> Data for the task
* * * * * * * * *
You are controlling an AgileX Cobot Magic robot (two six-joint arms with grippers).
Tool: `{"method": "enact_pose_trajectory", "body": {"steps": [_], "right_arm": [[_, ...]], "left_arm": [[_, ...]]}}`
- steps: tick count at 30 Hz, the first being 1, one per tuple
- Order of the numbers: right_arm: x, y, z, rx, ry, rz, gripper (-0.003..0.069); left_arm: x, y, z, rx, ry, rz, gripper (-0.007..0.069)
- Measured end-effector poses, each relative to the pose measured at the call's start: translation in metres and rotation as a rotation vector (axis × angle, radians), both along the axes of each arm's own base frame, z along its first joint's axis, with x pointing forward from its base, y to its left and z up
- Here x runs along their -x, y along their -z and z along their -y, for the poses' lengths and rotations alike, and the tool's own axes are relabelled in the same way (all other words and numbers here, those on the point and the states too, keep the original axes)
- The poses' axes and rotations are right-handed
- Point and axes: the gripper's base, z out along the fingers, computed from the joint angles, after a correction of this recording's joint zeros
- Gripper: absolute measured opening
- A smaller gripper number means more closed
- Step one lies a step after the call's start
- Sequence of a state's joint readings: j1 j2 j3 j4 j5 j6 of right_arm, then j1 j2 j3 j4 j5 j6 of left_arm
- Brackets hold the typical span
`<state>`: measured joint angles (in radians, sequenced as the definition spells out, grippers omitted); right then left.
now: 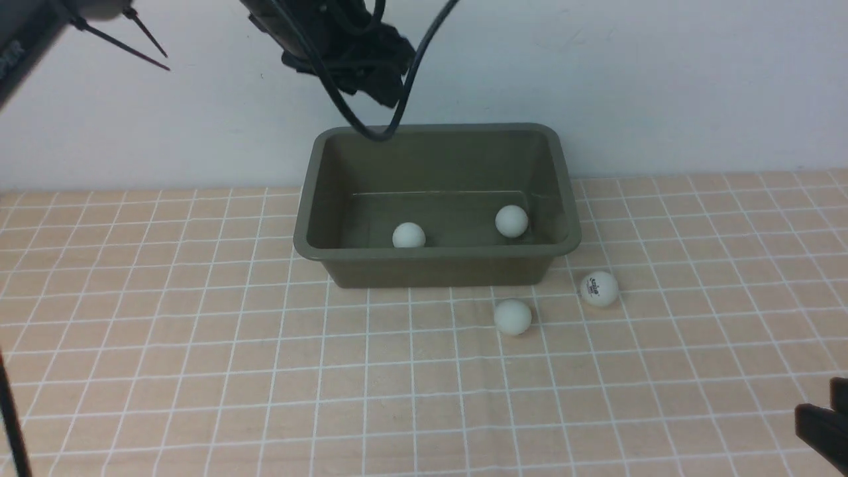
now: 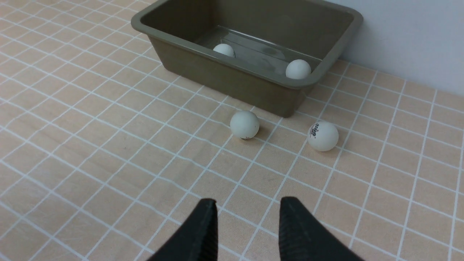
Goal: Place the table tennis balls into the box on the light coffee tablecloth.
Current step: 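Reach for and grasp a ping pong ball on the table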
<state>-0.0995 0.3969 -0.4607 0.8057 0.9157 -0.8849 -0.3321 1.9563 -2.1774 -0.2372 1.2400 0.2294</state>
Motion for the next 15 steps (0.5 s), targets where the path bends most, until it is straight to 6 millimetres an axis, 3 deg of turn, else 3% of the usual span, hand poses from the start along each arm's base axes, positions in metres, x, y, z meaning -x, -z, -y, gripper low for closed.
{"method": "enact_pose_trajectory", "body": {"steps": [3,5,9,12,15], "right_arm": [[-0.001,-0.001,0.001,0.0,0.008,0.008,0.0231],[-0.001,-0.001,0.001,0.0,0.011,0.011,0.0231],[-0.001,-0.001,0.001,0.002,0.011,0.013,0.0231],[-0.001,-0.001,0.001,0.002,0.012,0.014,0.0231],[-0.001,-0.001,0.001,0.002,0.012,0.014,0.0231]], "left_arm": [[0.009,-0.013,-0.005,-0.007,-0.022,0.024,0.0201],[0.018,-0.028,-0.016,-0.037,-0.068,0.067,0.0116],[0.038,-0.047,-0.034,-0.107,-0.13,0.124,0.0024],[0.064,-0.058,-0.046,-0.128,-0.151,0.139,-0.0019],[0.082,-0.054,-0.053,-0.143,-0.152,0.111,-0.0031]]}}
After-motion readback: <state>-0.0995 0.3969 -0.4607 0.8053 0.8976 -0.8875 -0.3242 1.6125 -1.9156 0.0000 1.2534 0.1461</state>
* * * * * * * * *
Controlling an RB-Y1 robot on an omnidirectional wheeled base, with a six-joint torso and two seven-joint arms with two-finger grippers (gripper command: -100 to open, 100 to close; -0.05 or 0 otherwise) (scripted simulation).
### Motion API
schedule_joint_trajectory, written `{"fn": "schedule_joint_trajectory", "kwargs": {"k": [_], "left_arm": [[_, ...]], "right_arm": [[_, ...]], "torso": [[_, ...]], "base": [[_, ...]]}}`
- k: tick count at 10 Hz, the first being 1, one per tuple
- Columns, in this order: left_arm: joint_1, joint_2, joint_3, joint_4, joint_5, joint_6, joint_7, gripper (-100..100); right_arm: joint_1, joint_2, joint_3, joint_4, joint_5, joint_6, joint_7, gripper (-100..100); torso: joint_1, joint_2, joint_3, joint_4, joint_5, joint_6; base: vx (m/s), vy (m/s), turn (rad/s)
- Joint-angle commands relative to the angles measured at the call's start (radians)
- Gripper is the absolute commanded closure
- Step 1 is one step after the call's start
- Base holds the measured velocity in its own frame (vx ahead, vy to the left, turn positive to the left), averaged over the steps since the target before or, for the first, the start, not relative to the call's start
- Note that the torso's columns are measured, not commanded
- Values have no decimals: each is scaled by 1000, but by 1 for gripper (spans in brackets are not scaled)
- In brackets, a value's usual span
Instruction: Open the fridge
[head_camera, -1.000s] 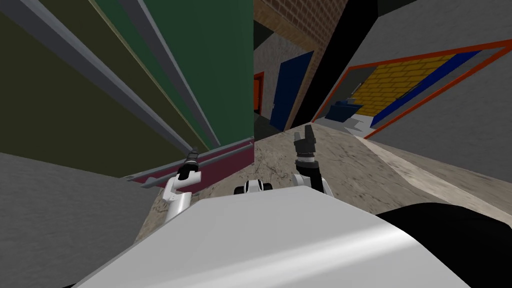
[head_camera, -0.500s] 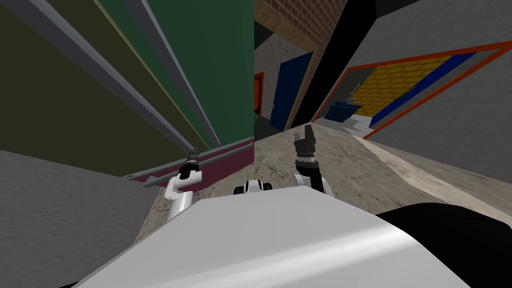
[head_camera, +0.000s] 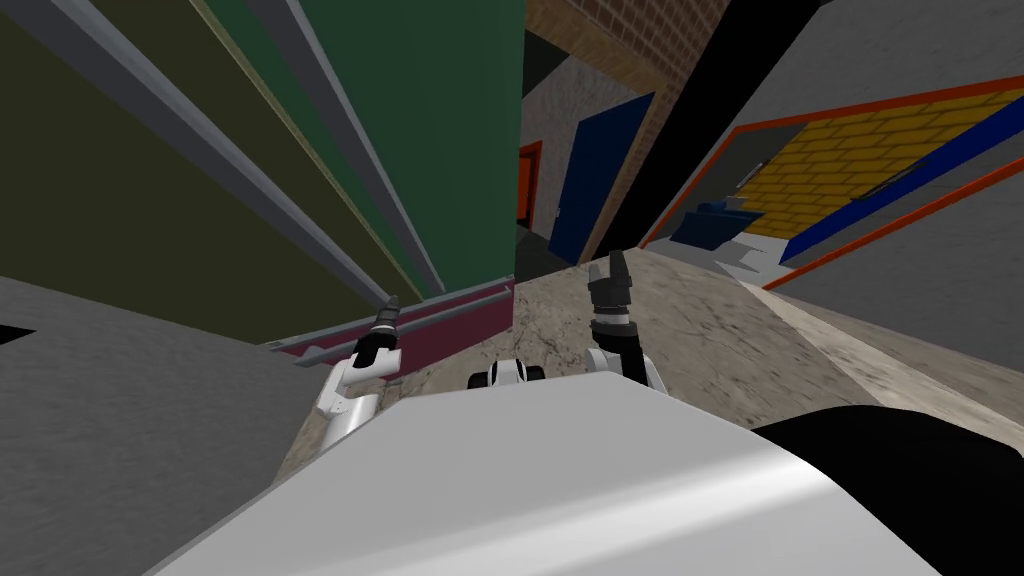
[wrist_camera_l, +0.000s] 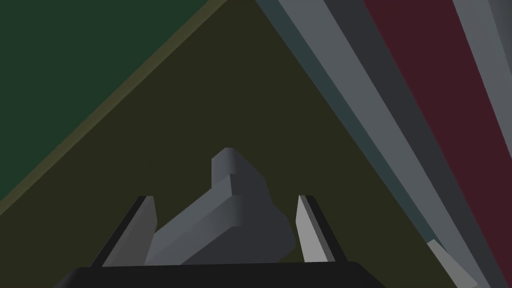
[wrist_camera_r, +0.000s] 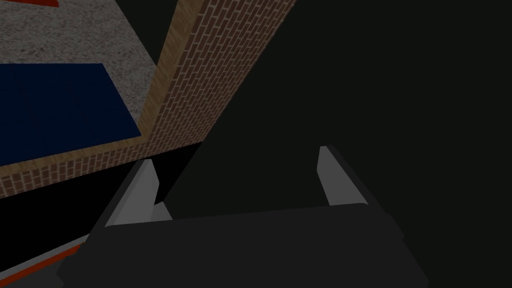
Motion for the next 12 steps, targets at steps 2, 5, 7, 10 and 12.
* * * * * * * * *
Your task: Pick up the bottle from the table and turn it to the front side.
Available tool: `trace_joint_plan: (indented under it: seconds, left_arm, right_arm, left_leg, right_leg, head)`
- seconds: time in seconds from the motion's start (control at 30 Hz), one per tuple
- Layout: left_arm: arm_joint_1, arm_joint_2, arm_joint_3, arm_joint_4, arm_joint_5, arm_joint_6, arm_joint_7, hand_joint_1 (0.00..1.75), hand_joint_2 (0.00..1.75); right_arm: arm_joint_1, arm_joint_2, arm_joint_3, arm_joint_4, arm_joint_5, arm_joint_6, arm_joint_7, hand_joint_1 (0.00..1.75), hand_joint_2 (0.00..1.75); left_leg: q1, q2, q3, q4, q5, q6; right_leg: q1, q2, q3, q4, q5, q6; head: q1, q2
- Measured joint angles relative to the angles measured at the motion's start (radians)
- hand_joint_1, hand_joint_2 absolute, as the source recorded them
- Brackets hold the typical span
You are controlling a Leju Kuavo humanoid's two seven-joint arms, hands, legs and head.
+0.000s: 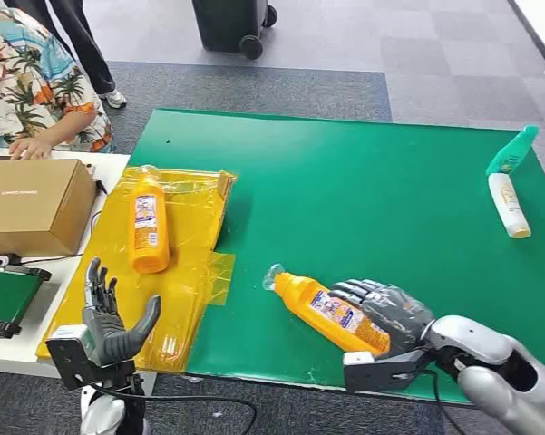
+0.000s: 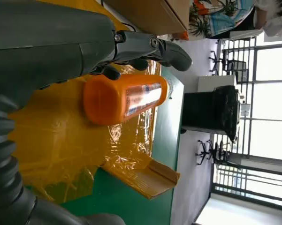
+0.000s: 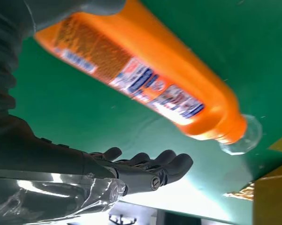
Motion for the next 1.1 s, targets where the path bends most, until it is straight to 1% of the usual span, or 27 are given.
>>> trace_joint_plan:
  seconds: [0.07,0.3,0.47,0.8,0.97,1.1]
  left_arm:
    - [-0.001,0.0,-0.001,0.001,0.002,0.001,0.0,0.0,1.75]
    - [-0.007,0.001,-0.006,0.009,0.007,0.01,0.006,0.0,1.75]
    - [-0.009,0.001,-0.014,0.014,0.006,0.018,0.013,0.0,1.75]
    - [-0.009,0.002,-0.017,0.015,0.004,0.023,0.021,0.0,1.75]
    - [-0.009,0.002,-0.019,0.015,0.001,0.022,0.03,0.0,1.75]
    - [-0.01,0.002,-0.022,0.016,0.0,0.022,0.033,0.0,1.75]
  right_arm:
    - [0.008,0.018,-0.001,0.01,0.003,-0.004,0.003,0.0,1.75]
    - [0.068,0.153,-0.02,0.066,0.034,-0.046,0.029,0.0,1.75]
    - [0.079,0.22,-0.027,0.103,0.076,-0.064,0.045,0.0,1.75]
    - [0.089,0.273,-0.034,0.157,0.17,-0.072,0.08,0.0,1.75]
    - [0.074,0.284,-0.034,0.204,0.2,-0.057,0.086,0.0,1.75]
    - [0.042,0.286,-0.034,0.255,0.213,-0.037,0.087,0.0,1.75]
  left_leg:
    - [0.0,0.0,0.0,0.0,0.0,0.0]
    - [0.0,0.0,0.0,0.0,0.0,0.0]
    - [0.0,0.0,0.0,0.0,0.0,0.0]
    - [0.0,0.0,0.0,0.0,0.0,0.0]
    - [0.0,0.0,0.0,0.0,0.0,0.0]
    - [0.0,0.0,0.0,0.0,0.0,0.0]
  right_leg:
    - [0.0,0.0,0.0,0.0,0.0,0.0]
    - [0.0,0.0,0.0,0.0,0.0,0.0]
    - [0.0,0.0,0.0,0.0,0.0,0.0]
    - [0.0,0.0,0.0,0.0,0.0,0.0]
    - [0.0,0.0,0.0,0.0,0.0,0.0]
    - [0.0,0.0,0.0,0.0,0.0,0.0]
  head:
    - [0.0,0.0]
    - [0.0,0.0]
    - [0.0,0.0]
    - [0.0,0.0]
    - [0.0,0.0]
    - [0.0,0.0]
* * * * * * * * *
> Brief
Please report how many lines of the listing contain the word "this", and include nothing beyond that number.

> Answer to the problem
2